• **WHAT THIS TASK INVOLVES**
Word for word, set down every line of the entries below from the line with "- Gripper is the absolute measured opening" to the line with "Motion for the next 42", including both, and no other line.

---- DATA LISTING

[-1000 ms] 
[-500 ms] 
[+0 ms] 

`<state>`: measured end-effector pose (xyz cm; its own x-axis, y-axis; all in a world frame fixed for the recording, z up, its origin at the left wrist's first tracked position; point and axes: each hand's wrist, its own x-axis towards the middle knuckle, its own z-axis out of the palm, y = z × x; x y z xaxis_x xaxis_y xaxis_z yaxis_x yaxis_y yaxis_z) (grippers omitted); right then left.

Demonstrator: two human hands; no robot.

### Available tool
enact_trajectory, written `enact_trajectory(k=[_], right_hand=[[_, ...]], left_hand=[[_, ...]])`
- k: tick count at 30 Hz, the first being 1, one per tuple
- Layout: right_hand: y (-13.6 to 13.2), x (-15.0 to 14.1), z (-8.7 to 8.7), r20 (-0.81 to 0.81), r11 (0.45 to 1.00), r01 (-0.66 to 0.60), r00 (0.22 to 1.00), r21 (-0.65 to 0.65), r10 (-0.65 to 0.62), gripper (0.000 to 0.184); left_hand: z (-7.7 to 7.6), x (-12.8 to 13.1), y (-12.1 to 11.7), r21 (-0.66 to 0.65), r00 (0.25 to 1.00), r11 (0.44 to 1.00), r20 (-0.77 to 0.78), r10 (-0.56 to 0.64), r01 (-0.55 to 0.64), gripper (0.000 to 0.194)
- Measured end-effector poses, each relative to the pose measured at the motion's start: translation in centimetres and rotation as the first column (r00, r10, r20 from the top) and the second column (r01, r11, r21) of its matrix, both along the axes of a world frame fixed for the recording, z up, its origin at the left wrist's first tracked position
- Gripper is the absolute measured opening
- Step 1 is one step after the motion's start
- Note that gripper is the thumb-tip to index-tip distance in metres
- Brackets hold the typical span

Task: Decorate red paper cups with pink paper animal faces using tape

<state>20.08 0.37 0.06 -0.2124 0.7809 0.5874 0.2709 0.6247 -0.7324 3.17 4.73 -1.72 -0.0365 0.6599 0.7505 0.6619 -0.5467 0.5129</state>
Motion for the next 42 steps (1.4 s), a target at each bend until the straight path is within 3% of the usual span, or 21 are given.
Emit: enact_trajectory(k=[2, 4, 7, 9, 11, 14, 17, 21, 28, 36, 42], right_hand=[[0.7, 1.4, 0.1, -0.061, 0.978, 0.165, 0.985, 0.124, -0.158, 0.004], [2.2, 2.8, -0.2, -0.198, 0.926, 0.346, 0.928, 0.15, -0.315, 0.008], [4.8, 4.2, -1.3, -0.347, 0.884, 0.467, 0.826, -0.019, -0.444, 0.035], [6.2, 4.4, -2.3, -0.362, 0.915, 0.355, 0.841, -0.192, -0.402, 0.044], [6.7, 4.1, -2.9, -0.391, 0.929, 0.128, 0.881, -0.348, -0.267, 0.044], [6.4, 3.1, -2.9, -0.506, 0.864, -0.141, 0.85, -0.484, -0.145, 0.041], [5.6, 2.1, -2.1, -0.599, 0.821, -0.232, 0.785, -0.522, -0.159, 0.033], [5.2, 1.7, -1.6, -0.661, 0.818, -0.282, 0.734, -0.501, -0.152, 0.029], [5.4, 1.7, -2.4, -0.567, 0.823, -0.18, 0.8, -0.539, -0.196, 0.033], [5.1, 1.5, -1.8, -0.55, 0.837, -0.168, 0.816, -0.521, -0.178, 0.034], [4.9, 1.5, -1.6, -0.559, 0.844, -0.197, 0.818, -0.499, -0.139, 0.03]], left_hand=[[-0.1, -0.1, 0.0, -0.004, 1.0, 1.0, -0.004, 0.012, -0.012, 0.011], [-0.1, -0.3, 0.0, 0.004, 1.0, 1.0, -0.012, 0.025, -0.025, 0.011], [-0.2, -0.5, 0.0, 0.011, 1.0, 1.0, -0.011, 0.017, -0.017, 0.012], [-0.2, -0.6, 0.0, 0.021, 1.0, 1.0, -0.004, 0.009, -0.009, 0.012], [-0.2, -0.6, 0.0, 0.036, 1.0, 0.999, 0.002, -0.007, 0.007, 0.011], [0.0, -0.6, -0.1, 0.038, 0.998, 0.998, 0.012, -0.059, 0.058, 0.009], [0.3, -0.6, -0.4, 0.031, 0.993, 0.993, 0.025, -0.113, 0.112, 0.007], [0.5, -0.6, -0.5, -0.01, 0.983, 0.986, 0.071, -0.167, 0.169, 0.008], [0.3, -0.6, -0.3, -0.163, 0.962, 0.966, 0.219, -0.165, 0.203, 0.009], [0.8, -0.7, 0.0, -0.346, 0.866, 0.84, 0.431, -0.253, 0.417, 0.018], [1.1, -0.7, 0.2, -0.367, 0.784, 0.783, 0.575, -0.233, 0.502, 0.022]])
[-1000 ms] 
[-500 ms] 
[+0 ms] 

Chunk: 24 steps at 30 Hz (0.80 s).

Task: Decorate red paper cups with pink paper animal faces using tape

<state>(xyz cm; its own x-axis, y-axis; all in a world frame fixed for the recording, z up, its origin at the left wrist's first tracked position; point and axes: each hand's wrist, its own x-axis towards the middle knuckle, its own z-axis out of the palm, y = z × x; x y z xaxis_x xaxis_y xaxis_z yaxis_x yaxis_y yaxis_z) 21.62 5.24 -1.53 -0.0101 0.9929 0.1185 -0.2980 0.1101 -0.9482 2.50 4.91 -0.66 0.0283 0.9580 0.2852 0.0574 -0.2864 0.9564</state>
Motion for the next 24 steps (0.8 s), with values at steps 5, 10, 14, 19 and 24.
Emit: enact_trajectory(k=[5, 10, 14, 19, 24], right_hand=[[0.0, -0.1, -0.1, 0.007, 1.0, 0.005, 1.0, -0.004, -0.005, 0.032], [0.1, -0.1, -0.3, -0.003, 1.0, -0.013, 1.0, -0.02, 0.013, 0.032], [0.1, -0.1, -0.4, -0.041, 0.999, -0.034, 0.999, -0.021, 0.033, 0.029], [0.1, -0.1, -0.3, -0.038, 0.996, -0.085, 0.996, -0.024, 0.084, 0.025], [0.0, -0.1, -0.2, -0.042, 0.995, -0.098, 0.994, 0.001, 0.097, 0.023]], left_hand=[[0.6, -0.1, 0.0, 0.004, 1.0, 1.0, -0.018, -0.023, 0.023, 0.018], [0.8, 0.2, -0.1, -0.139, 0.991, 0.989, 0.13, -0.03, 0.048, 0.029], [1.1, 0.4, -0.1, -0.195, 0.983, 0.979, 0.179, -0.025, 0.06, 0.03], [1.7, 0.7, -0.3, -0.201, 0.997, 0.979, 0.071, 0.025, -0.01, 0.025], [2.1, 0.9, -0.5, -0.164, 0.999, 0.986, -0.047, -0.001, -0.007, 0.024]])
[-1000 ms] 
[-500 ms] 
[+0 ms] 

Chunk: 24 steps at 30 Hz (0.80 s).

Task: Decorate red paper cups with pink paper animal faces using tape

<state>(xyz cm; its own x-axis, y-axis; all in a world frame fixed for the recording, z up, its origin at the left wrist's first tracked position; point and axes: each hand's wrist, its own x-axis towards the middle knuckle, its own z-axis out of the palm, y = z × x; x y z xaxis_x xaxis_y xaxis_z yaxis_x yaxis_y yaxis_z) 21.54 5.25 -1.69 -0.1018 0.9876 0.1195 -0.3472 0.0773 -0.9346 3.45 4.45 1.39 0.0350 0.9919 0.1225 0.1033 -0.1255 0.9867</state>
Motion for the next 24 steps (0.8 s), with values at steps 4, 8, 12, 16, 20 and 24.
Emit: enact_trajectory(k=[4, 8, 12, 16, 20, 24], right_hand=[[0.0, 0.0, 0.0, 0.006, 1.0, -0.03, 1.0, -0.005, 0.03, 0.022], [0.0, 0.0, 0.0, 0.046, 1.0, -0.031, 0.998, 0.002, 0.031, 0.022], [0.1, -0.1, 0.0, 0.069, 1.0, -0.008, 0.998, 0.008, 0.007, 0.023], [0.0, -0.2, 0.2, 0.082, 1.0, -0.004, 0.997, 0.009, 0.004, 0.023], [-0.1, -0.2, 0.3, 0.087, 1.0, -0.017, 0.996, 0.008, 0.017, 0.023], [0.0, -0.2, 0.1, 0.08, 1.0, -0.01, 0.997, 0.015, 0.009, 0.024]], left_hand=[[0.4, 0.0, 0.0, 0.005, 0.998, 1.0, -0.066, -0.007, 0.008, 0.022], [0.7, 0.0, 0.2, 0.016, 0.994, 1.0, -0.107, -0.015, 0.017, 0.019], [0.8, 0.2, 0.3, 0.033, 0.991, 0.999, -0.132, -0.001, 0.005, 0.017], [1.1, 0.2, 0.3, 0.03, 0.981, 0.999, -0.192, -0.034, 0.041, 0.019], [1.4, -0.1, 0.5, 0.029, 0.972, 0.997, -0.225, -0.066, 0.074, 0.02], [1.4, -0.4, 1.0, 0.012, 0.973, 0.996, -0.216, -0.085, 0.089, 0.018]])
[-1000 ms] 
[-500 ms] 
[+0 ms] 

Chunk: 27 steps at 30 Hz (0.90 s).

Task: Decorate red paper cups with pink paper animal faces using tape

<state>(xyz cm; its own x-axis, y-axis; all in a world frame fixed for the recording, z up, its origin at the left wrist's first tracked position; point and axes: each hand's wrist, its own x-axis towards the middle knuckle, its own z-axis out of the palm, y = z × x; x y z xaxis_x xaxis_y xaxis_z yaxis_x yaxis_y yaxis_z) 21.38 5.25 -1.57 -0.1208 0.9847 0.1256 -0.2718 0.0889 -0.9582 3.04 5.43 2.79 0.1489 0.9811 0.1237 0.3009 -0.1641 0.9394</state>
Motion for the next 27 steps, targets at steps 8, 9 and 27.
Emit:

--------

• **TASK SOLUTION**
- Gripper is the absolute measured opening
- Step 1 is one step after the motion's start
- Note that gripper is the thumb-tip to index-tip distance in metres
- Brackets hold the typical span

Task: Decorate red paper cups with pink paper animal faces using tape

<state>20.08 0.37 0.06 -0.2124 0.7809 0.5874 0.2709 0.6247 -0.7324 3.17 4.73 -1.72 -0.0365 0.6599 0.7505 0.6619 -0.5467 0.5129</state>
Motion for the next 42 steps (1.4 s), a target at each bend until the straight path is within 3% of the usual span, or 21 are given.

Output for the exercise is now complete.